### Exercise requirements
What lines in the material hold the string "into"? Return every one of them.

### Exercise data
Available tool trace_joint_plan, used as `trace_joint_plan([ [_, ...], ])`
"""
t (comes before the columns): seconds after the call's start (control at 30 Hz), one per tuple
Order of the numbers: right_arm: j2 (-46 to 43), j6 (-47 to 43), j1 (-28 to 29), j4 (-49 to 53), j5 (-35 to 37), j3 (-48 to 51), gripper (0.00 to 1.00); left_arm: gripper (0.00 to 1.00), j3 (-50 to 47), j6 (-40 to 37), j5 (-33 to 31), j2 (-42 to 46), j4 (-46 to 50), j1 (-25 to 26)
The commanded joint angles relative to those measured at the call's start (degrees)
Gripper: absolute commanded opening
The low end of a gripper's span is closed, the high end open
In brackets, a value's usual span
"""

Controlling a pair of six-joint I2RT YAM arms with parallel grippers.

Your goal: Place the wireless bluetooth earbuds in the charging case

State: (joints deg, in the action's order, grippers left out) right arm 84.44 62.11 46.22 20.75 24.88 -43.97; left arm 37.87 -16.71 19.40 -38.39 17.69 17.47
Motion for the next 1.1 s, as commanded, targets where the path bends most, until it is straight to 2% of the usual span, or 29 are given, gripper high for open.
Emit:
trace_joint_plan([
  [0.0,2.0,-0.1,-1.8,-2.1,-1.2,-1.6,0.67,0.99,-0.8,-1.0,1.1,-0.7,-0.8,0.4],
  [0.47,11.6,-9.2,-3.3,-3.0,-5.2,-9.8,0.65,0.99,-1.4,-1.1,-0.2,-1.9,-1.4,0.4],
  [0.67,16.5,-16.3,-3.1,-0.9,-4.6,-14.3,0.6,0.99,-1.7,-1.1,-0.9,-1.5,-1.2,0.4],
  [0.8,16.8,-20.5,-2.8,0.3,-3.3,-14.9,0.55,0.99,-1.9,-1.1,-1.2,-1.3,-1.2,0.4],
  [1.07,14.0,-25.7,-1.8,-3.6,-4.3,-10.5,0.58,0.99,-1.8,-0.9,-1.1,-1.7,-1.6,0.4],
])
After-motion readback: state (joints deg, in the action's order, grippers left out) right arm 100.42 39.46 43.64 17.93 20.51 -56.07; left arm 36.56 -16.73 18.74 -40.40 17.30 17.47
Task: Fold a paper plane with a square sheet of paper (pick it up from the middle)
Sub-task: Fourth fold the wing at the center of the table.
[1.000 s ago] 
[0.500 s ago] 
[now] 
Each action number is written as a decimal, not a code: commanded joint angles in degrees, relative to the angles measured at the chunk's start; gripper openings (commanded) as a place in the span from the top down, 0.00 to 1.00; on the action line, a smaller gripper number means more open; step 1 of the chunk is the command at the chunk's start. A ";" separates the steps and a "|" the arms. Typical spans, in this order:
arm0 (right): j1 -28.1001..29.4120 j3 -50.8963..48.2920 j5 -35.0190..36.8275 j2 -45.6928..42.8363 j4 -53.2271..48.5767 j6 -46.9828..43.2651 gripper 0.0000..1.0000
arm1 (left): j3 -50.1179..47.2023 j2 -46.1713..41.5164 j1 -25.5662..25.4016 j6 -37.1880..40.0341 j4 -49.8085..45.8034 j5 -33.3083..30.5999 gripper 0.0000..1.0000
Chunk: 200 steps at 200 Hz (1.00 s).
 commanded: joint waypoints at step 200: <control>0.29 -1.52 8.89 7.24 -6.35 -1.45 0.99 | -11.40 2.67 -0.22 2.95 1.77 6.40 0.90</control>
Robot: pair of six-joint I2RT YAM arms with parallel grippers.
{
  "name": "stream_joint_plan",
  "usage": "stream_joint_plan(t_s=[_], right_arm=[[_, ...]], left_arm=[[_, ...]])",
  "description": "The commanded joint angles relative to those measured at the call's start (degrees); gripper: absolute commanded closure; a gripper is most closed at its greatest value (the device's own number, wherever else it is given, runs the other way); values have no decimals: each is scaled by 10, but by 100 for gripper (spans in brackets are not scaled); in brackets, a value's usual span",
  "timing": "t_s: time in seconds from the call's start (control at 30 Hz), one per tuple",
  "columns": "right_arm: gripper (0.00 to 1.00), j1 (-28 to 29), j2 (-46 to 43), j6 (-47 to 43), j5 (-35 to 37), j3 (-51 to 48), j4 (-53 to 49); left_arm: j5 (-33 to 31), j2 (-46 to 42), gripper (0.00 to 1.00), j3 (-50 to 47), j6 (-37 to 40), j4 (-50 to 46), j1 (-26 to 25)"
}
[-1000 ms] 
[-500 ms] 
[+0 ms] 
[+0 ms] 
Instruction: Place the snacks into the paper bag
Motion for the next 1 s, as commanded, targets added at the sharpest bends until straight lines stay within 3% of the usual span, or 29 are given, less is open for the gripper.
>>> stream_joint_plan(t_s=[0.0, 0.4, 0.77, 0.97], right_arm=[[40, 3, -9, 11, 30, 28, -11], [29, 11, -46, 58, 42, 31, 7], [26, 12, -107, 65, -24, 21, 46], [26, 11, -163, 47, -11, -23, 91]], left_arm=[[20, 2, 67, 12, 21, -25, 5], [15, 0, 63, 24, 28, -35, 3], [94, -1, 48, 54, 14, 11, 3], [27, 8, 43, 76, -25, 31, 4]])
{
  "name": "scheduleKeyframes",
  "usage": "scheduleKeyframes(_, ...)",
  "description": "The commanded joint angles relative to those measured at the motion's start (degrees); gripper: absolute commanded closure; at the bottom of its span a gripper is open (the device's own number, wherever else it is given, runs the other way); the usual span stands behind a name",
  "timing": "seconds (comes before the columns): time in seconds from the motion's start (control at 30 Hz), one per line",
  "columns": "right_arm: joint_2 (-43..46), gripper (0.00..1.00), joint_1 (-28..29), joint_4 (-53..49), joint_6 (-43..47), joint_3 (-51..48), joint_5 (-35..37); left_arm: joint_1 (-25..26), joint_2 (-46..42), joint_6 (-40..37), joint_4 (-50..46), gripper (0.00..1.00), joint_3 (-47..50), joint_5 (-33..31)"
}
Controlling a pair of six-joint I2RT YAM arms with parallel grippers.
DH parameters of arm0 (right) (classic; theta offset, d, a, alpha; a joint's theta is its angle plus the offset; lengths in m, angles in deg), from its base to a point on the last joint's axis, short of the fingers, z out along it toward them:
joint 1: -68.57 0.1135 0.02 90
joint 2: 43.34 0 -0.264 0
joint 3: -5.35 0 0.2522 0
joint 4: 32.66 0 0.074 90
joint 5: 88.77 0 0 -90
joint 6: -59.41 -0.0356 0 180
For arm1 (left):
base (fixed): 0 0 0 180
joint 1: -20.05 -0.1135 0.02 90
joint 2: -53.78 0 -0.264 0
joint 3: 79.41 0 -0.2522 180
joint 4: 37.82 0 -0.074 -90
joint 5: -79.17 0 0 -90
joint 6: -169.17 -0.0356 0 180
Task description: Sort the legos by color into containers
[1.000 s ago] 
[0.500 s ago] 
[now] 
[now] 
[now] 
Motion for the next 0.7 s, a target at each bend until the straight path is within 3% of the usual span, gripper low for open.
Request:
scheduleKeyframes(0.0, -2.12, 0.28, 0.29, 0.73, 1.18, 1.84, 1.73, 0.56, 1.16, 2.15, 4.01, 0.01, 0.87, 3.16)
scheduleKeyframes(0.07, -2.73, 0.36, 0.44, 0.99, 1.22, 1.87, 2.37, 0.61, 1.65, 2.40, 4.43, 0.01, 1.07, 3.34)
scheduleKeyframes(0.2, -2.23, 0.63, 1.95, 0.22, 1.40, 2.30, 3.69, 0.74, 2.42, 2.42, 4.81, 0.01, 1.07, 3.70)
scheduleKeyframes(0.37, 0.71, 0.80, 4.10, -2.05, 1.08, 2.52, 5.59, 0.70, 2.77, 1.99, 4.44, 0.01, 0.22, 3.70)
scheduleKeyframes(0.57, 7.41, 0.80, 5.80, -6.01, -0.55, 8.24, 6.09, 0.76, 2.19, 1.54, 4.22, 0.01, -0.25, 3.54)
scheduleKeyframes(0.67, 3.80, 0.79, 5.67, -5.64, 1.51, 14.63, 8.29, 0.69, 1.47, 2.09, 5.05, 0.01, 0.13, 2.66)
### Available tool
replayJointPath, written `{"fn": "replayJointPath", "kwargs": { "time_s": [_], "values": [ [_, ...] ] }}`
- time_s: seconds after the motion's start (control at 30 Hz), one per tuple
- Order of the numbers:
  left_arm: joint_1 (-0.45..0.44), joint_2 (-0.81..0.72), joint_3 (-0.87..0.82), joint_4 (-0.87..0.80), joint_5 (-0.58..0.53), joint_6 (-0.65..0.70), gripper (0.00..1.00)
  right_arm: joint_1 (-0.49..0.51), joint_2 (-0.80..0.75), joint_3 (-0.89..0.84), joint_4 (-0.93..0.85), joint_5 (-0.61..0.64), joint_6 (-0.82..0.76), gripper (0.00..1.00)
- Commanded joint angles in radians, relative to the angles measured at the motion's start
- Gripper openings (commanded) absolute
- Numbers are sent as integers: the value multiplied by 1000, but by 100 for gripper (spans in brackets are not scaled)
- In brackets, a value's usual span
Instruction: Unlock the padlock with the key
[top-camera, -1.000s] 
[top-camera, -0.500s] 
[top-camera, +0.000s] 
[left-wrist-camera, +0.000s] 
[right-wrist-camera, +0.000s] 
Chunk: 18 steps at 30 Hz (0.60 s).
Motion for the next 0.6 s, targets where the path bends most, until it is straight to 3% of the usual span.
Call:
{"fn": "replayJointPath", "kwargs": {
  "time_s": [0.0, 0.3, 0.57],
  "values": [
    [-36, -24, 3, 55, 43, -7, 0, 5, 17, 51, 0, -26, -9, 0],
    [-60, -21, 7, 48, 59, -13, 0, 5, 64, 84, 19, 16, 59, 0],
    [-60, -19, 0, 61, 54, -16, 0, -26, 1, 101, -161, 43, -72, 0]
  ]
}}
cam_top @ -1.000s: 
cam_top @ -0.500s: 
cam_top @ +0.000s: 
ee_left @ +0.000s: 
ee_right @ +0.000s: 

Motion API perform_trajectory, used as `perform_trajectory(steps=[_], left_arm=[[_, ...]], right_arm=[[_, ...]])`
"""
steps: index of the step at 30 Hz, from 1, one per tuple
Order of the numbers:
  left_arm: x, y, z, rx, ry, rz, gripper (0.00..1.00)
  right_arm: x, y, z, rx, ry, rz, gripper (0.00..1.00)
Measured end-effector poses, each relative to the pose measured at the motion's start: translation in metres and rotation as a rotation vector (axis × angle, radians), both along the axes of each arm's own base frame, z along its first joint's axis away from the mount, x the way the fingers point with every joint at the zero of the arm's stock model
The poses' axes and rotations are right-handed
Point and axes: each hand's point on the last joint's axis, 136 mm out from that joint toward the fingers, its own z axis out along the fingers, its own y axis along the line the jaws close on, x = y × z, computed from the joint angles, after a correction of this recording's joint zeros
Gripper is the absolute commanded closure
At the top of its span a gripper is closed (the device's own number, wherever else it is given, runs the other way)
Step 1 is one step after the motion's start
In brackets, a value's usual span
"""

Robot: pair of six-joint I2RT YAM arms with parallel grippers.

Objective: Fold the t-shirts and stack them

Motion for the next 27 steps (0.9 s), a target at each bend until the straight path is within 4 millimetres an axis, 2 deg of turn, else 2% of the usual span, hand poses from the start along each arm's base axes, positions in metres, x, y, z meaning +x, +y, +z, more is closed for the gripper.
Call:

### Result for this exercise
Instruction: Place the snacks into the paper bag
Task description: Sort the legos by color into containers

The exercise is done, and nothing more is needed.